Normally the planning is performed on preoperative anteroposterior (AP) pelvic digital radiographs. The radiograph is made with the patient in a supine position. An important error is the magnification effect which can lead to differences between the actual anatomy and the planned components. The fact that the radiograph is made with the patient in the supine position can have an effect on the postoperative position and the functional outcome.
With the EOS® system, a new radiographic imaging modality (EOS Imaging, Paris, France), full body X-ray images, simultaneously frontal and lateral, can be made from a standing patient. A 3D reconstruction of the hip, pelvis and lower limb can be used for the preoperative planning of the (cemented and cementless) total hip arthroplasty.
We expect that preoperative planning with the hipEOS software and EOS images is better compared to preoperative planning based on conventional digital radiography. This means the predicted components sizes are closer to the actual implanted sizes.

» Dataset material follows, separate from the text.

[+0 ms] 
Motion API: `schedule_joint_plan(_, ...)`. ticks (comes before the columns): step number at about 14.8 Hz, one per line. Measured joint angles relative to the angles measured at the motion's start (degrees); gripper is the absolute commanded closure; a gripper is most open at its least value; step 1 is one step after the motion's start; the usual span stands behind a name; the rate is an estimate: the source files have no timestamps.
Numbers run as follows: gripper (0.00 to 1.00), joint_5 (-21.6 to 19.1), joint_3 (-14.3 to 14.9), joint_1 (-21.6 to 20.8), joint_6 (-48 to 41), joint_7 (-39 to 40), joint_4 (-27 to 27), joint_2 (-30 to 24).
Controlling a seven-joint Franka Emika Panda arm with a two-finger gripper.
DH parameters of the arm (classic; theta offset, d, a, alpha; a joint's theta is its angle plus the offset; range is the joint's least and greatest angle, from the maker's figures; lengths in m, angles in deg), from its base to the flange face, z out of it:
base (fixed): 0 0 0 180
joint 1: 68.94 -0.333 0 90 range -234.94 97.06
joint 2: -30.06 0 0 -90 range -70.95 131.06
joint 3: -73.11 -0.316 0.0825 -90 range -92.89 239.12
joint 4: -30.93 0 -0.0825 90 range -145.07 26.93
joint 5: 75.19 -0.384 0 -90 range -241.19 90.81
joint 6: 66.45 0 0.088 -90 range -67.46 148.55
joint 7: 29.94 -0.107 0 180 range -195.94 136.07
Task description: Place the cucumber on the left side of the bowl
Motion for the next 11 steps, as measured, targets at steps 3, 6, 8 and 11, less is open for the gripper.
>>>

Functional gait parameters, like knee flexion can be measured by an instrumented gait analysis. A research question is to study the relation between the static situation measured by EOS® and the dynamics of gait. We expect that persons with a larger leg length discrepancy, leg misalignment in the frontal plane (genu varum/genu valgum) or rotational deformities show higher joint loads. A gait analysis can measure functional gait in 3 dimensions by means of light reflecting markers on the skin and a force platform in the ground.

A further goal of this study is to measure the concentration of COMP (cartilage oligomeric matrix protein) in the blood and correlate this concentration to the degree of osteoarthritis as well as to the gait parameter. With this setup it can be studied whether the hip arthroplasty improves the gait function and if the serum concentration of COMP returns to normal values.

For this study 60 patients with hip osteoarthritis, age between 30 and 80 years, will be randomly divided in a digital radiograph planned group and an EOS planned group by means of block randomization. Grouping will not have any effect on the planning surgery and care in our hospital as both methods are part of our clinical routine.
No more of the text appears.